== Exercise ==
Copy out all the records exactly.
+++ Supplied information +++
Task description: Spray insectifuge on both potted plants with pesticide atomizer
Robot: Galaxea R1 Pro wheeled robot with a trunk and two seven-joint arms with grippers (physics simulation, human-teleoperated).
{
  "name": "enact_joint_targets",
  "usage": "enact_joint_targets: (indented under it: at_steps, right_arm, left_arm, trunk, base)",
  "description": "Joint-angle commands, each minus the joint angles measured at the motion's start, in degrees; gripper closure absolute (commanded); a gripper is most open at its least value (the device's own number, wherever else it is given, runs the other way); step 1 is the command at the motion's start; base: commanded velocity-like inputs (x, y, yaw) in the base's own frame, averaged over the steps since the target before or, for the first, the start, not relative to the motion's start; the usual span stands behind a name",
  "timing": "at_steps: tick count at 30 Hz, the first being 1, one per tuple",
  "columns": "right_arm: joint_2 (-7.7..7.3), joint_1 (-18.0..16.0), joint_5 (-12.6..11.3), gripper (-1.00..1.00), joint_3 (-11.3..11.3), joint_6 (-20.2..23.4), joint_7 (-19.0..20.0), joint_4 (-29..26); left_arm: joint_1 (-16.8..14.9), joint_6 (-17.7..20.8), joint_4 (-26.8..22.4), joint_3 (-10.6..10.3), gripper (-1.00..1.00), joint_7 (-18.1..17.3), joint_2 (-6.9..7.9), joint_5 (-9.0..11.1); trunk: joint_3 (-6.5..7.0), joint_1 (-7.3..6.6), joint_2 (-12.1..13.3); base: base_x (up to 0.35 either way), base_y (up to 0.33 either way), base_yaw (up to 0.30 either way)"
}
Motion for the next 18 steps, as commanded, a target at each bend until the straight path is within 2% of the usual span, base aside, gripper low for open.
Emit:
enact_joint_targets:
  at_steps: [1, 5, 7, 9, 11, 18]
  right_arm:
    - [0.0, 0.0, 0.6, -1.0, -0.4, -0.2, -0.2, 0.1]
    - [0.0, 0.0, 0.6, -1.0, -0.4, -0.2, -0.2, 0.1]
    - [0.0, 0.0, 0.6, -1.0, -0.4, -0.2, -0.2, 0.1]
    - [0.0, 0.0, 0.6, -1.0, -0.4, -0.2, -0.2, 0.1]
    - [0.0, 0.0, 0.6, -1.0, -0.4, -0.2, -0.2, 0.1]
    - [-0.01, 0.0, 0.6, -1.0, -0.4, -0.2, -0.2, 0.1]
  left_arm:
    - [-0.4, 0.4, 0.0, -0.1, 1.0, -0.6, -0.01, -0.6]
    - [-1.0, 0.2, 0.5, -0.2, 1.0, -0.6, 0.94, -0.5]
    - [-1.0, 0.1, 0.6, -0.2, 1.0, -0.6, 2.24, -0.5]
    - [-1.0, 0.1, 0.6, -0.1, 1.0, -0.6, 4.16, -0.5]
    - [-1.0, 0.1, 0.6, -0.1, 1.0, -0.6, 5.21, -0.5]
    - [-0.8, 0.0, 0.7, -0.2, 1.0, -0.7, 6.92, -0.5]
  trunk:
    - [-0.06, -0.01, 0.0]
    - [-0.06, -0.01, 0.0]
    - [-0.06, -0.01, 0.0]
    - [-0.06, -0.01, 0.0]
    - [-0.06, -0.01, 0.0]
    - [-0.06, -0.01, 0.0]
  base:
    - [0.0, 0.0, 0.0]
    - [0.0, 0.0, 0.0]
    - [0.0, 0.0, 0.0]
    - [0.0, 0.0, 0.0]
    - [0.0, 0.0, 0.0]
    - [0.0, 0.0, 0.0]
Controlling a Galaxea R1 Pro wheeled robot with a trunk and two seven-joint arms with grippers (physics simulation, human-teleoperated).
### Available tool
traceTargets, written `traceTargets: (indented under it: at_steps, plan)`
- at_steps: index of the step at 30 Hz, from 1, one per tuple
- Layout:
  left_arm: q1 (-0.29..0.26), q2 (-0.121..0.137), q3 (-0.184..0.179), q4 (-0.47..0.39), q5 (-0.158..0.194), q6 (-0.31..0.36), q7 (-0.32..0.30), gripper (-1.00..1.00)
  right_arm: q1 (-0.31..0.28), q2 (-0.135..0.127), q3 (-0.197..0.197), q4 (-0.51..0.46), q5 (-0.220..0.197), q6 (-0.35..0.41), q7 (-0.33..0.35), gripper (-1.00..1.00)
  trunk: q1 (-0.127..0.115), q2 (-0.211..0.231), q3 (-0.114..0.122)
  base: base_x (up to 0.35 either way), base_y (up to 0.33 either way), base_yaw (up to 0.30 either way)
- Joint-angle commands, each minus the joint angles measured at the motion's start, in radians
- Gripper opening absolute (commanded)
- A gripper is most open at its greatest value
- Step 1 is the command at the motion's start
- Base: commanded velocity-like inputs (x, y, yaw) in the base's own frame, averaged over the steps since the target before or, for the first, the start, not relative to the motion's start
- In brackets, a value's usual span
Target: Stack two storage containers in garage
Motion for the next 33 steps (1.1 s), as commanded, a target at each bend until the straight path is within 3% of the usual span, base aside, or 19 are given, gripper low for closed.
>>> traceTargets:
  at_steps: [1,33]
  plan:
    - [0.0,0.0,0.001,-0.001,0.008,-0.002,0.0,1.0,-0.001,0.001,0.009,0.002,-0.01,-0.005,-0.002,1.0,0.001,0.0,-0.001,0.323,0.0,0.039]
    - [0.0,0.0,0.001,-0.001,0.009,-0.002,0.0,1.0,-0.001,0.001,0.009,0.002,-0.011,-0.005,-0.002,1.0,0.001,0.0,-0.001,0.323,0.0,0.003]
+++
== Result for this task ==
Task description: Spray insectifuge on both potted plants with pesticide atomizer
Robot: Galaxea R1 Pro wheeled robot with a trunk and two seven-joint arms with grippers (physics simulation, human-teleoperated).
{
  "name": "enact_joint_targets",
  "usage": "enact_joint_targets: (indented under it: at_steps, right_arm, left_arm, trunk, base)",
  "description": "Joint-angle commands, each minus the joint angles measured at the motion's start, in degrees; gripper closure absolute (commanded); a gripper is most open at its least value (the device's own number, wherever else it is given, runs the other way); step 1 is the command at the motion's start; base: commanded velocity-like inputs (x, y, yaw) in the base's own frame, averaged over the steps since the target before or, for the first, the start, not relative to the motion's start; the usual span stands behind a name",
  "timing": "at_steps: tick count at 30 Hz, the first being 1, one per tuple",
  "columns": "right_arm: joint_2 (-7.7..7.3), joint_1 (-18.0..16.0), joint_5 (-12.6..11.3), gripper (-1.00..1.00), joint_3 (-11.3..11.3), joint_6 (-20.2..23.4), joint_7 (-19.0..20.0), joint_4 (-29..26); left_arm: joint_1 (-16.8..14.9), joint_6 (-17.7..20.8), joint_4 (-26.8..22.4), joint_3 (-10.6..10.3), gripper (-1.00..1.00), joint_7 (-18.1..17.3), joint_2 (-6.9..7.9), joint_5 (-9.0..11.1); trunk: joint_3 (-6.5..7.0), joint_1 (-7.3..6.6), joint_2 (-12.1..13.3); base: base_x (up to 0.35 either way), base_y (up to 0.33 either way), base_yaw (up to 0.30 either way)"
}
Motion for the next 18 steps, as commanded, a target at each bend until the straight path is within 2% of the usual span, base aside, gripper low for open.
Emit:
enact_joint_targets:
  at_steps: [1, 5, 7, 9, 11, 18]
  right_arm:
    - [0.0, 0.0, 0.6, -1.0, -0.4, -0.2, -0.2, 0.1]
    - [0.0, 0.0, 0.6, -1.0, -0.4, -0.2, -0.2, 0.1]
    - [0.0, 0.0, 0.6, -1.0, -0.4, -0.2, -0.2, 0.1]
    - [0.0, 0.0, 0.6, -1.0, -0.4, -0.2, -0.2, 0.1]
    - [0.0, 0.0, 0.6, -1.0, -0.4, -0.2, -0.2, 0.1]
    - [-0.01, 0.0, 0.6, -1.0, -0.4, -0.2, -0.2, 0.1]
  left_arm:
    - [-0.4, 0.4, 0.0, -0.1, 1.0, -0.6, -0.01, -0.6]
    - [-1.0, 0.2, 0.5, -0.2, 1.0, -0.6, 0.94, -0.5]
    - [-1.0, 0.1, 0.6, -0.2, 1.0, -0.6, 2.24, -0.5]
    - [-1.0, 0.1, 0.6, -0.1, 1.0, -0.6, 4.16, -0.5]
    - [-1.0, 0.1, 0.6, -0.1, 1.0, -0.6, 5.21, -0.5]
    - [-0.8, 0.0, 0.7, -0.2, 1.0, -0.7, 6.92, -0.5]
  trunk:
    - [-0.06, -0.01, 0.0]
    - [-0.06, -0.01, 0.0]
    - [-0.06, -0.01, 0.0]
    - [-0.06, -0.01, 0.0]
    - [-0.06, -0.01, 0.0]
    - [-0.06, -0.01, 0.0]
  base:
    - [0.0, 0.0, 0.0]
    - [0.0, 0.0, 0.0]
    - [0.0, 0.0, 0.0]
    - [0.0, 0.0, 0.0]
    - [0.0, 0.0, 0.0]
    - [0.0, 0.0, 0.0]
Controlling a Galaxea R1 Pro wheeled robot with a trunk and two seven-joint arms with grippers (physics simulation, human-teleoperated).
### Available tool
traceTargets, written `traceTargets: (indented under it: at_steps, plan)`
- at_steps: index of the step at 30 Hz, from 1, one per tuple
- Layout:
  left_arm: q1 (-0.29..0.26), q2 (-0.121..0.137), q3 (-0.184..0.179), q4 (-0.47..0.39), q5 (-0.158..0.194), q6 (-0.31..0.36), q7 (-0.32..0.30), gripper (-1.00..1.00)
  right_arm: q1 (-0.31..0.28), q2 (-0.135..0.127), q3 (-0.197..0.197), q4 (-0.51..0.46), q5 (-0.220..0.197), q6 (-0.35..0.41), q7 (-0.33..0.35), gripper (-1.00..1.00)
  trunk: q1 (-0.127..0.115), q2 (-0.211..0.231), q3 (-0.114..0.122)
  base: base_x (up to 0.35 either way), base_y (up to 0.33 either way), base_yaw (up to 0.30 either way)
- Joint-angle commands, each minus the joint angles measured at the motion's start, in radians
- Gripper opening absolute (commanded)
- A gripper is most open at its greatest value
- Step 1 is the command at the motion's start
- Base: commanded velocity-like inputs (x, y, yaw) in the base's own frame, averaged over the steps since the target before or, for the first, the start, not relative to the motion's start
- In brackets, a value's usual span
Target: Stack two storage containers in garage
Motion for the next 33 steps (1.1 s), as commanded, a target at each bend until the straight path is within 3% of the usual span, base aside, or 19 are given, gripper low for closed.
>>> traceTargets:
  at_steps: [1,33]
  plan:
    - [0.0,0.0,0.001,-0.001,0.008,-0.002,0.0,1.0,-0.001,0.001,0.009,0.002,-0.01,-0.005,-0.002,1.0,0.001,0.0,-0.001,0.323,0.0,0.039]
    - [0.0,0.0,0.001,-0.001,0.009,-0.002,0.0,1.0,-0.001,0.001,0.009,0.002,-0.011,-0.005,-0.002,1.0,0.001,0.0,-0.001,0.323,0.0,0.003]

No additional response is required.